• **EXERCISE BRIEF**:
Copy out the listing in full, exactly as written, but not its pictures.

⟨

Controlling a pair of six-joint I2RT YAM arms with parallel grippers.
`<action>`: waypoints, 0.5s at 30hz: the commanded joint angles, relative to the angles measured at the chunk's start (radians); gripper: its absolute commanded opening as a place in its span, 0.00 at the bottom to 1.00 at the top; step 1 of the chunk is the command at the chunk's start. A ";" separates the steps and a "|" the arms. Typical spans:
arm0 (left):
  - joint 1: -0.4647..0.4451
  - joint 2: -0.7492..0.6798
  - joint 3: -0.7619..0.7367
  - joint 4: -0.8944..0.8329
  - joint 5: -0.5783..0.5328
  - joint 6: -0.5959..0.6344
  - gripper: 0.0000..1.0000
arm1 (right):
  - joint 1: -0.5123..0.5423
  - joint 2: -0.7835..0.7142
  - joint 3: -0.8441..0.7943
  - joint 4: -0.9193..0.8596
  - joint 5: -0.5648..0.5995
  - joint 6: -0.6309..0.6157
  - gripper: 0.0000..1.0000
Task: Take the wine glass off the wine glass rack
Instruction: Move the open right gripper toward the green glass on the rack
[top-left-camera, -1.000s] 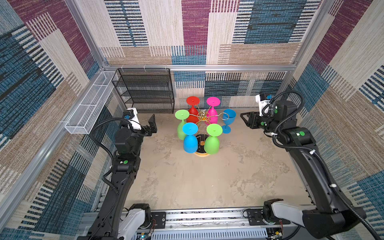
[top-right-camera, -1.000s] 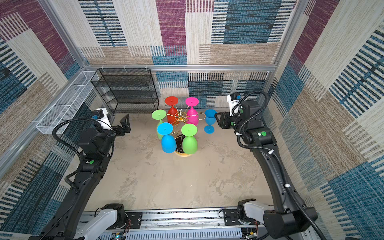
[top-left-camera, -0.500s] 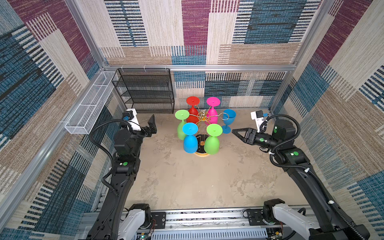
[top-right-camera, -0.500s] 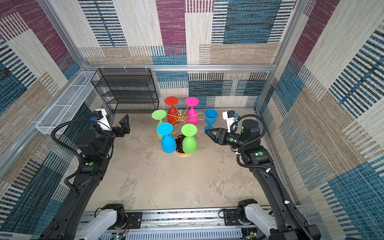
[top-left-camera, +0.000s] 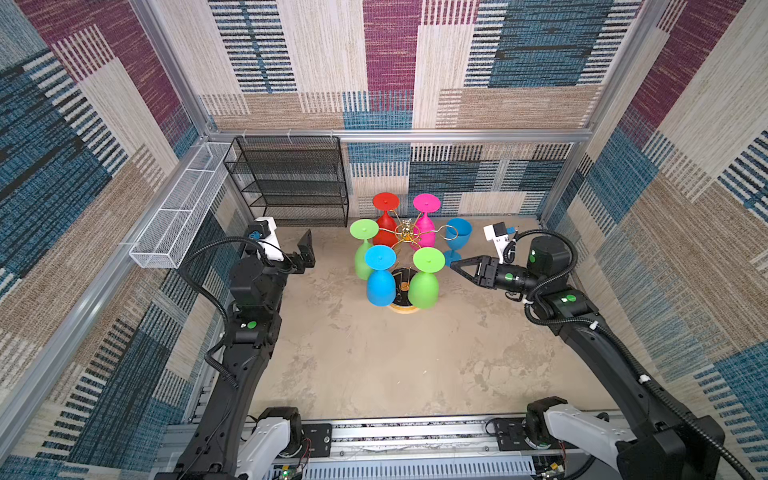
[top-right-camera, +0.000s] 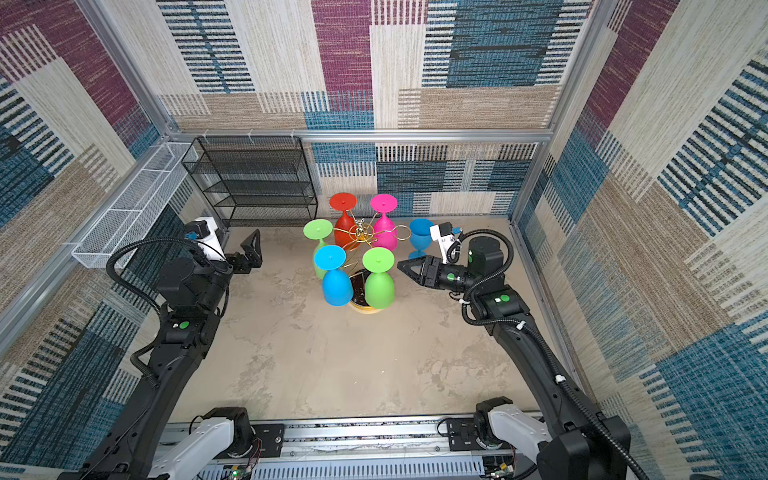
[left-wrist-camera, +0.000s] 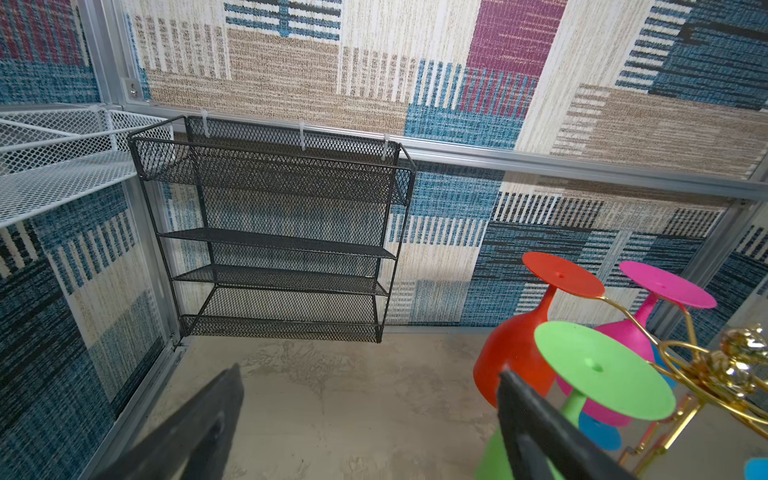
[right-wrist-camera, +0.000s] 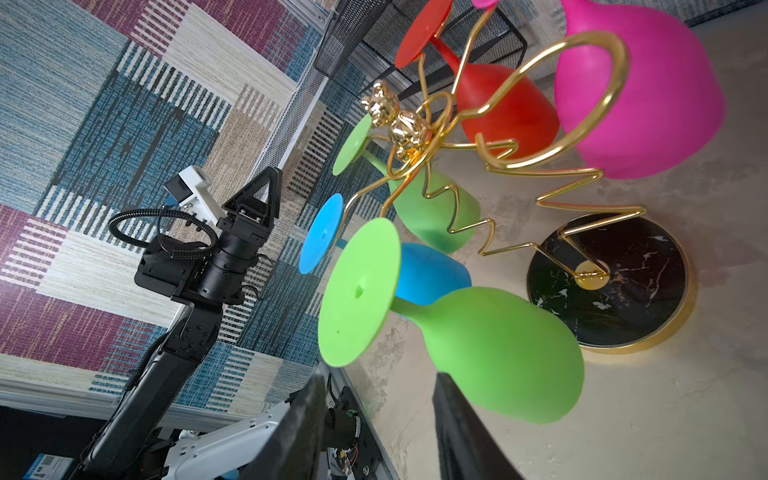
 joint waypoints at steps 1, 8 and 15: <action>0.000 0.001 -0.001 0.034 0.004 -0.014 0.97 | 0.016 0.024 0.022 0.067 -0.022 0.018 0.46; 0.001 0.002 -0.002 0.036 0.009 -0.017 0.97 | 0.061 0.085 0.037 0.114 -0.033 0.044 0.43; 0.002 0.002 -0.002 0.037 0.011 -0.019 0.97 | 0.070 0.109 0.053 0.132 -0.039 0.059 0.37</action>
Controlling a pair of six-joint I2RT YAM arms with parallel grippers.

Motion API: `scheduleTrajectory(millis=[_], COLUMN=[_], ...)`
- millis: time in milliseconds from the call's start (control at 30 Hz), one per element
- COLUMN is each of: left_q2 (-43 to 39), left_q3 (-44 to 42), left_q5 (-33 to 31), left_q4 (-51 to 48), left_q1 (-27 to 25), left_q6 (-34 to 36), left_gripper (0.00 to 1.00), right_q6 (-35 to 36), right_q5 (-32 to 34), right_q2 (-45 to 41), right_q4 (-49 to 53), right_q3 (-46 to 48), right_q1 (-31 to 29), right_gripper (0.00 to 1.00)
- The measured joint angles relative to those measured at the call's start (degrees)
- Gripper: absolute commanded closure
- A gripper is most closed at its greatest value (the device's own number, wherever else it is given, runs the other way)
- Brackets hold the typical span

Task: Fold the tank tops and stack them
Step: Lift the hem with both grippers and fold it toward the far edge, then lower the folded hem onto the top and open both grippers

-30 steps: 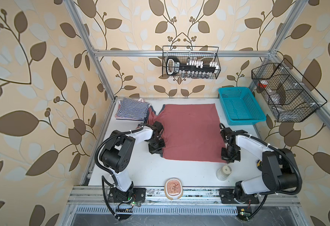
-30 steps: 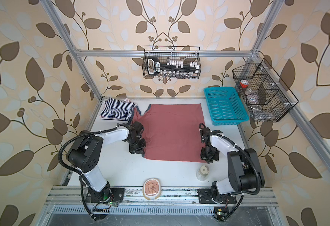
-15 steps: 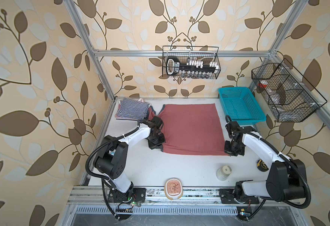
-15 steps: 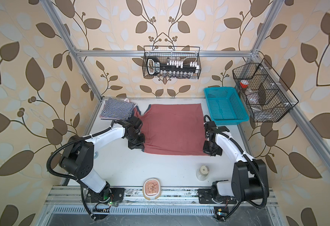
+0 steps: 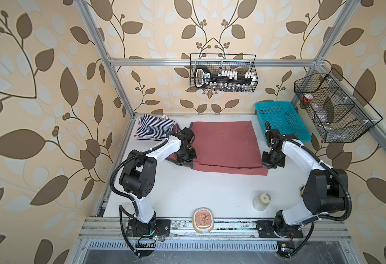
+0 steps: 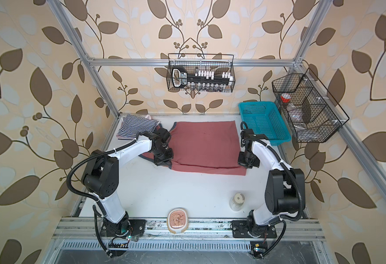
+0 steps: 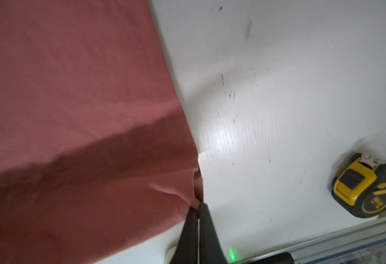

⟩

• **EXERCISE ANSWER**:
Controlling a pair of six-joint I2RT YAM arms with parallel grippers.
`<action>`: waypoints, 0.5s at 30hz: the commanded joint angles, relative to the angles measured at the chunk's start (radians); gripper: its absolute commanded opening as a place in its span, 0.00 at the bottom to 1.00 at the top; step 1 of the chunk is the command at the chunk's start. A ";" separates the steps and a "|" the arms. Typical spans:
arm0 (left):
  - joint 1: -0.4647..0.4451
  - joint 2: -0.7492..0.6798
  - joint 3: -0.7619..0.7367
  - joint 4: -0.8944..0.8329
  - joint 5: -0.5783..0.5328
  - joint 6: -0.5959..0.6344
  - gripper: 0.0000..1.0000
arm1 (right):
  - joint 1: -0.5123..0.5423
  - joint 2: -0.7835..0.7142
  - joint 3: -0.8441..0.7943
  - joint 4: -0.9193..0.8596
  - joint 5: -0.5648..0.5995
  - joint 6: -0.6309..0.6157
  - gripper: 0.0000..1.0000
Task: Take the wine glass off the wine glass rack
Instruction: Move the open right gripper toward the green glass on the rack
[top-left-camera, -1.000s] 
[top-right-camera, -1.000s] 
[top-left-camera, -0.500s] 
[top-right-camera, -0.500s] 
[top-left-camera, +0.000s] 
[top-right-camera, +0.000s] 
[left-wrist-camera, +0.000s] 
[right-wrist-camera, +0.000s] 
 joint waypoints at steps 1, 8 and 15: <action>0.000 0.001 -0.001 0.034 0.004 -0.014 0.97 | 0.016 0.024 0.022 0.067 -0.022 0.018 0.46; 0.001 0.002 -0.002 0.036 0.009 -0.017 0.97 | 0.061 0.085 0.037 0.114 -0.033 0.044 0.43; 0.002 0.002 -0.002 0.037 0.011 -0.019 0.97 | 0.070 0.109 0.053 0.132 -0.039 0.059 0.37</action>
Controlling a pair of six-joint I2RT YAM arms with parallel grippers.

Motion API: `scheduleTrajectory(millis=[_], COLUMN=[_], ...)`
- millis: time in milliseconds from the call's start (control at 30 Hz), one per element
- COLUMN is each of: left_q2 (-43 to 39), left_q3 (-44 to 42), left_q5 (-33 to 31), left_q4 (-51 to 48), left_q1 (-27 to 25), left_q6 (-34 to 36), left_gripper (0.00 to 1.00), right_q6 (-35 to 36), right_q5 (-32 to 34), right_q2 (-45 to 41), right_q4 (-49 to 53), right_q3 (-46 to 48), right_q1 (-31 to 29), right_gripper (0.00 to 1.00)
- The measured joint angles relative to those measured at the call's start (degrees)
- Gripper: absolute commanded closure
- A gripper is most closed at its greatest value (the device's own number, wherever else it is given, runs the other way)
- Brackets hold the typical span

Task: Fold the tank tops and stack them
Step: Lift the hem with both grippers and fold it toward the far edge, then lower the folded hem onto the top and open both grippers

-30 steps: 
-30 steps: 
-15 steps: 
-15 steps: 
+0 steps: 
+0 steps: 
+0 steps: 

The answer has now been finished.